◆ **DIRECTIONS**
Could you copy every entry exactly, with nothing changed?

◆ **DATA EXCERPTS**
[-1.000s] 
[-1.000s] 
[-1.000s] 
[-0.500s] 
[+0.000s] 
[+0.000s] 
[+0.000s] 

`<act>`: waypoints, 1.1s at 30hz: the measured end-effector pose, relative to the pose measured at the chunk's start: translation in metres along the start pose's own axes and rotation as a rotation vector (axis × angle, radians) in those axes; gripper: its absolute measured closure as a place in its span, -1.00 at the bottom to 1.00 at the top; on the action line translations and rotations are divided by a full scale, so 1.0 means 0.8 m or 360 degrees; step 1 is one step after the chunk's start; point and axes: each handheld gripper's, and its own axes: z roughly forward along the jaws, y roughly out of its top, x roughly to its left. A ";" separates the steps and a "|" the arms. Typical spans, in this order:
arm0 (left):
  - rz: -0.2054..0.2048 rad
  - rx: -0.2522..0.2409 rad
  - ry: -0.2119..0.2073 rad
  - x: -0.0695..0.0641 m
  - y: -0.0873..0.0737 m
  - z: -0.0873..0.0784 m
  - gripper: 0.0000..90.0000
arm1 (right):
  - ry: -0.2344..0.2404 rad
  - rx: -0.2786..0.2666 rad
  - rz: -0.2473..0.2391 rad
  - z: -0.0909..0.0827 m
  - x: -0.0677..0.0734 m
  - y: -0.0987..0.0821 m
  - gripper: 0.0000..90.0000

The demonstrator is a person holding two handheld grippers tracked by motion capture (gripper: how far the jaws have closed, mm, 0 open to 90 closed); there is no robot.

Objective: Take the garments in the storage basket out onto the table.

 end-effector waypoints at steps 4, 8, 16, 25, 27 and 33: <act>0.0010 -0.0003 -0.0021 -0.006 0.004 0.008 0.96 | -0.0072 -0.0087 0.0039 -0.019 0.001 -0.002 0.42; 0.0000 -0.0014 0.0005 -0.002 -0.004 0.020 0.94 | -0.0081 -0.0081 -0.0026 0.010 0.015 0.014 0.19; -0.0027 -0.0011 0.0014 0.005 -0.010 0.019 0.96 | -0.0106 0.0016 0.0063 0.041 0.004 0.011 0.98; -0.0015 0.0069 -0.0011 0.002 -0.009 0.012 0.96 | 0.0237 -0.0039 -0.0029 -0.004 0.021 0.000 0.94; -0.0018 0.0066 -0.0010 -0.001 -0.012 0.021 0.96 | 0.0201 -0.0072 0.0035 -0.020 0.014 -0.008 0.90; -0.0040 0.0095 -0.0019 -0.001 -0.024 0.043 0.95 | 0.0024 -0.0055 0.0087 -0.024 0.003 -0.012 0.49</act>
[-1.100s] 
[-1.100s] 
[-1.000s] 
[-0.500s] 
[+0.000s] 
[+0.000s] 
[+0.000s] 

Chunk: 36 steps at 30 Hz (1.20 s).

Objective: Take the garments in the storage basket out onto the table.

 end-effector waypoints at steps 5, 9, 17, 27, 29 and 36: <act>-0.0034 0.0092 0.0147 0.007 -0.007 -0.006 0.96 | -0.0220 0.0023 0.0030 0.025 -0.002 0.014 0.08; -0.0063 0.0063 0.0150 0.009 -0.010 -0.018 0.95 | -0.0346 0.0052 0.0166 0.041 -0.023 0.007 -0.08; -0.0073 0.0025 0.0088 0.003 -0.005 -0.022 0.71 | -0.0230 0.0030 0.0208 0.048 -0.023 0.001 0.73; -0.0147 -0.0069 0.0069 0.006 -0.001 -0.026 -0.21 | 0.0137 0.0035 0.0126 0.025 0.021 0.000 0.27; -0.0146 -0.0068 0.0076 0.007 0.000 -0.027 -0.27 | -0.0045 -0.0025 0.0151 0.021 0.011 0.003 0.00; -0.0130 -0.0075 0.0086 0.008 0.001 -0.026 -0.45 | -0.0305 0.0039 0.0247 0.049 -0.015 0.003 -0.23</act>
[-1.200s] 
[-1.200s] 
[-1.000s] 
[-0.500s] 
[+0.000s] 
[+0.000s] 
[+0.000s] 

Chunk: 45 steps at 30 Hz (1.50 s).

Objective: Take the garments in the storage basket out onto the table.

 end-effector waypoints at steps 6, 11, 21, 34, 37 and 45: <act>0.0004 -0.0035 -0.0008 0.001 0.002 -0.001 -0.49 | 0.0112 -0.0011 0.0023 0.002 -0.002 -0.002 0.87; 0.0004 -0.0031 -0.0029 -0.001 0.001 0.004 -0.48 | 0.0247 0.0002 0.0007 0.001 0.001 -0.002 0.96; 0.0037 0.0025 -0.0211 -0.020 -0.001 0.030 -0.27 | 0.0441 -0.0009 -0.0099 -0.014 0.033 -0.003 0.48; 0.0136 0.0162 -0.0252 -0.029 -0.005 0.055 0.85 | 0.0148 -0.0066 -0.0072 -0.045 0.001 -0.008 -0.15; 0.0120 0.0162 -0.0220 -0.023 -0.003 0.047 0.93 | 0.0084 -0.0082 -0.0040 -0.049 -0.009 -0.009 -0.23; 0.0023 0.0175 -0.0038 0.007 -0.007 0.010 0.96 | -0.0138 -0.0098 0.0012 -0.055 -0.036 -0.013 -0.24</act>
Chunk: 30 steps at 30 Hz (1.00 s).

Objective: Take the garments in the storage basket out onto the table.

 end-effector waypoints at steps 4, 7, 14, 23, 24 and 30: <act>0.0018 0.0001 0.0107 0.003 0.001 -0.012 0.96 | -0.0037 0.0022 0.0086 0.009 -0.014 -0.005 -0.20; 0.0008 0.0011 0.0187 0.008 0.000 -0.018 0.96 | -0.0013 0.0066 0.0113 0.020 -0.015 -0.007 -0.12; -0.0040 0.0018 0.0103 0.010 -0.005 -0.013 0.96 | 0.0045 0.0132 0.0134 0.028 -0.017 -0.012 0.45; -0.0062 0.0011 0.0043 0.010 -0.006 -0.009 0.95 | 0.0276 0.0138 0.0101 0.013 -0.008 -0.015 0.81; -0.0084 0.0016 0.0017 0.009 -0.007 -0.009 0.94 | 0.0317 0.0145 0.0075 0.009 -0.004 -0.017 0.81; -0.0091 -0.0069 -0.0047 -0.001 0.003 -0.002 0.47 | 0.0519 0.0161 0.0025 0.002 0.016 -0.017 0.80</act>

◆ **TASK OUTPUT**
[-1.000s] 
[-1.000s] 
[-1.000s] 
[-0.500s] 
[+0.000s] 
[+0.000s] 
[+0.000s] 

`<act>`: waypoints, 1.1s at 30hz: the measured end-effector pose, relative to the pose measured at the chunk's start: translation in metres along the start pose's own axes and rotation as a rotation vector (axis × angle, radians) in those axes; gripper: its absolute measured closure as a place in its span, -1.00 at the bottom to 1.00 at the top; on the action line translations and rotations are divided by a full scale, so 1.0 means 0.8 m or 360 degrees; step 1 is one step after the chunk's start; point and axes: each handheld gripper's, and its own axes: z roughly forward along the jaws, y roughly out of its top, x roughly to its left. A ";" separates the steps and a "|" the arms. Typical spans, in this order:
arm0 (left):
  - rz: -0.2054..0.2048 rad
  - rx: -0.2522..0.2409 rad
  - ry: -0.2119..0.2073 rad
  - x: -0.0695..0.0641 m
  - y: -0.0873..0.0737 m
  - z: -0.0873..0.0784 m
  - gripper: 0.0000..90.0000
arm1 (right):
  - ry: -0.2344..0.2404 rad
  - rx: -0.2786..0.2666 rad
  - rz: -0.2473..0.2391 rad
  - z: -0.0909..0.0827 m
  - x: -0.0677..0.0734 m
  - y: -0.0987..0.0821 m
  - gripper: 0.0000..90.0000

The demonstrator is a person holding two handheld grippers tracked by motion capture (gripper: how far the jaws have closed, mm, 0 open to 90 closed); there is no robot.

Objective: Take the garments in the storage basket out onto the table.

 end-effector waypoints at steps 4, 8, 16, 25, 27 and 33: <act>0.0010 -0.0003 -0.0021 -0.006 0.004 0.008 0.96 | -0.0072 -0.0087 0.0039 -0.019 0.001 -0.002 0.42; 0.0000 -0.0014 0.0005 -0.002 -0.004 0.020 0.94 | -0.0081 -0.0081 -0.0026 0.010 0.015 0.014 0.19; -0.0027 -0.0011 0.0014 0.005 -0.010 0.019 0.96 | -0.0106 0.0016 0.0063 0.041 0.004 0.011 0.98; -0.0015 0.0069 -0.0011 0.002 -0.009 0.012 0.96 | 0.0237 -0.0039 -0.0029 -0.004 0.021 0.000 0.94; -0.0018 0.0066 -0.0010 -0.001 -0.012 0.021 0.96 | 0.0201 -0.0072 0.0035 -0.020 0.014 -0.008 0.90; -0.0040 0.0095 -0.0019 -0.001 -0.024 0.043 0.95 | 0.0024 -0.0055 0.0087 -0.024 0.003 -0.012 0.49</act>
[-1.100s] 
[-1.100s] 
[-1.000s] 
[-0.500s] 
[+0.000s] 
[+0.000s] 
[+0.000s] 

Chunk: 36 steps at 30 Hz (1.20 s).

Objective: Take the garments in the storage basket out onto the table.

 end-effector waypoints at steps 5, 9, 17, 27, 29 and 36: <act>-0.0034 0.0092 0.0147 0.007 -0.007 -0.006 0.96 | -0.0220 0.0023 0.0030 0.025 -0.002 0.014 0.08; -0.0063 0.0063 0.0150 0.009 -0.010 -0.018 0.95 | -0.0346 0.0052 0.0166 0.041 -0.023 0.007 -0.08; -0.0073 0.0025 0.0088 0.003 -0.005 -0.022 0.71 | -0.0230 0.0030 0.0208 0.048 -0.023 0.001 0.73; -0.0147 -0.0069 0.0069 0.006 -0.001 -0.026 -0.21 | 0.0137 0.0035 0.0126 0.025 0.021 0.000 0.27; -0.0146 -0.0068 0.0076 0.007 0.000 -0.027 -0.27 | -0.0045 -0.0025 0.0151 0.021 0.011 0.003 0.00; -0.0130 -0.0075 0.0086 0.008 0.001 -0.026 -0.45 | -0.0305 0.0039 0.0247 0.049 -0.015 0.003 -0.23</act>
[-1.200s] 
[-1.200s] 
[-1.000s] 
[-0.500s] 
[+0.000s] 
[+0.000s] 
[+0.000s] 

Chunk: 45 steps at 30 Hz (1.50 s).

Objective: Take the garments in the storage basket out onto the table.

 end-effector waypoints at steps 6, 11, 21, 34, 37 and 45: <act>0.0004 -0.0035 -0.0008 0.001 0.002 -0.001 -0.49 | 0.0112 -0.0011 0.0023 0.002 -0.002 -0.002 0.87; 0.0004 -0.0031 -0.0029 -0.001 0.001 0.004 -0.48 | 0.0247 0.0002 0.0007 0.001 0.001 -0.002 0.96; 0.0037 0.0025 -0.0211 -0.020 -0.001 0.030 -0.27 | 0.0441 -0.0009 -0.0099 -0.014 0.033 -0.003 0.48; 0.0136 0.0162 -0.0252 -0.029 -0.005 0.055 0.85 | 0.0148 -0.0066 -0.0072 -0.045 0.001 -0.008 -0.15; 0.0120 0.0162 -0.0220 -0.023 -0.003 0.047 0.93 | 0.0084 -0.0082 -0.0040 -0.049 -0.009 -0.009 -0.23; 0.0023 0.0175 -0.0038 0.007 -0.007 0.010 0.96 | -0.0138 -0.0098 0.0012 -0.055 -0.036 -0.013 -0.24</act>
Chunk: 30 steps at 30 Hz (1.00 s).

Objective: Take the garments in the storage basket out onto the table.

 end-effector waypoints at steps 4, 7, 14, 23, 24 and 30: <act>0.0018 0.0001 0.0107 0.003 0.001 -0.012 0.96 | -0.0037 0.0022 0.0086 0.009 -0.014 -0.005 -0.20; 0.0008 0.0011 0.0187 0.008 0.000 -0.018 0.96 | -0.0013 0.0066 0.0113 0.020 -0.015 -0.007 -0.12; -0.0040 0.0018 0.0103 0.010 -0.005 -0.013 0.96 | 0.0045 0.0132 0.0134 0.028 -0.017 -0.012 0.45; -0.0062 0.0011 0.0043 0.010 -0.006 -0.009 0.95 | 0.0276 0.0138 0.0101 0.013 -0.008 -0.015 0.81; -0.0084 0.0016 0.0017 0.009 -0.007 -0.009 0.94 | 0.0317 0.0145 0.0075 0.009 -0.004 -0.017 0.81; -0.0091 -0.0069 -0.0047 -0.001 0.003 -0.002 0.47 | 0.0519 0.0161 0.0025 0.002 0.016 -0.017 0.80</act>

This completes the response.